Integra Pink’s “Curbstomp” Review: A Cumbia Punk Anthem Fueled by Tension and Resistance

A crate-dug groove and a charged take on cumbia punk that refuses to sit still

By Elena Stevens

Southern California’s shape-shifting punk outfit Integra Pink don’t ease into anything. “Curbstomp” doesn’t ask for your attention. It takes it, locks into a groove, and drags you with it whether you’re ready or not.

Coming off the genre-blurring swirl of “Spiderman Piñata,” this track tightens the screws. Less sprawl, more control. It trades chaos for something sharper, more deliberate, and a lot more dangerous because of it. Where the last release wandered, “Curbstomp” commits. It finds a pulse and leans all the way in.

It opens with a crate-dug sample that flickers in like a signal from somewhere half-forgotten, just long enough to set the tone before the rhythm takes over. Then the cumbia groove hits, steady and insistent, not a gimmick, not a nod, but the backbone. Everything else locks to it.

For a second, it almost feels familiar. There’s a hazy, hypnotic drift that brushes up against the loose, late-night atmosphere you’d trace back to bands like The Stone Roses. But it doesn’t linger. The track pulls itself tight before it can get comfortable, snapping back into something more focused, more controlled.

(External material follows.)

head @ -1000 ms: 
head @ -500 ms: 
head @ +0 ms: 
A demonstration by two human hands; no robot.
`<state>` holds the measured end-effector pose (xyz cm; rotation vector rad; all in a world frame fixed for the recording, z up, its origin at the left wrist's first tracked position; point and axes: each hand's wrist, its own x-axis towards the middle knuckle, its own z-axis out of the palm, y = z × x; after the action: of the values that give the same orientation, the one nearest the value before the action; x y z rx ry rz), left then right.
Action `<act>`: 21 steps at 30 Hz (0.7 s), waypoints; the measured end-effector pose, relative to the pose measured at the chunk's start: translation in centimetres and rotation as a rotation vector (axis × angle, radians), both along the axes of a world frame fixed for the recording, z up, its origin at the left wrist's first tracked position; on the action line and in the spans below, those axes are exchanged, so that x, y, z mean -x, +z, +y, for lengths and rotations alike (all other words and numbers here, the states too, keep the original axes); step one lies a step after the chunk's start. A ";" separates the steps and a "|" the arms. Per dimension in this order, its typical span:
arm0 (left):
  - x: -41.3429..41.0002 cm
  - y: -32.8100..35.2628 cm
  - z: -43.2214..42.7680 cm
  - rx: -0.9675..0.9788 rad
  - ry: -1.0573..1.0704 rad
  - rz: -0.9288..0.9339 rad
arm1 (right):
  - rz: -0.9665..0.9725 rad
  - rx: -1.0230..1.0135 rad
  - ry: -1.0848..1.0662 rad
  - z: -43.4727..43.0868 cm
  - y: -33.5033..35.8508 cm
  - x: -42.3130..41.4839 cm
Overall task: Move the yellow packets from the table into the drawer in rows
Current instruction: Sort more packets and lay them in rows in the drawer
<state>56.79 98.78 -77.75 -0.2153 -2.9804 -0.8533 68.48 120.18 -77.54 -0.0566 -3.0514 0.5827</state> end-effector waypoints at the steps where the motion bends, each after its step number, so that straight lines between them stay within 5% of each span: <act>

The guitars don’t explode. They stalk. They hover just above the rhythm with this nervous restraint, like they’re holding back on purpose. That tension never really breaks, and that’s exactly why it works. The song doesn’t need a release. The pressure is the point.

Lyrically, “Curbstomp” cuts straight through. It’s rooted in an exploration of violence, not just as an act but as something embedded, something systemic. There’s no distance in it, no softening. The delivery feels immediate, like it needed to be said before it could be refined.

And still, it moves.

That’s the trick. For all the weight it’s carrying, the groove never lets up. It keeps pushing forward, forcing you to stay with it even when the subject matter hits harder than expected. That push and pull, between movement and meaning, is where the song really lands.

“Curbstomp” doesn’t resolve. It doesn’t cool off. It leaves everything humming, unresolved and a little volatile. Integra Pink aren’t interested in comfort. They’re interested in impact.

And this one sticks.

“Curbstomp” is out now via Futureless Records.
A new EP is expected in the coming months as Integra Pink continue to push beyond their own boundaries.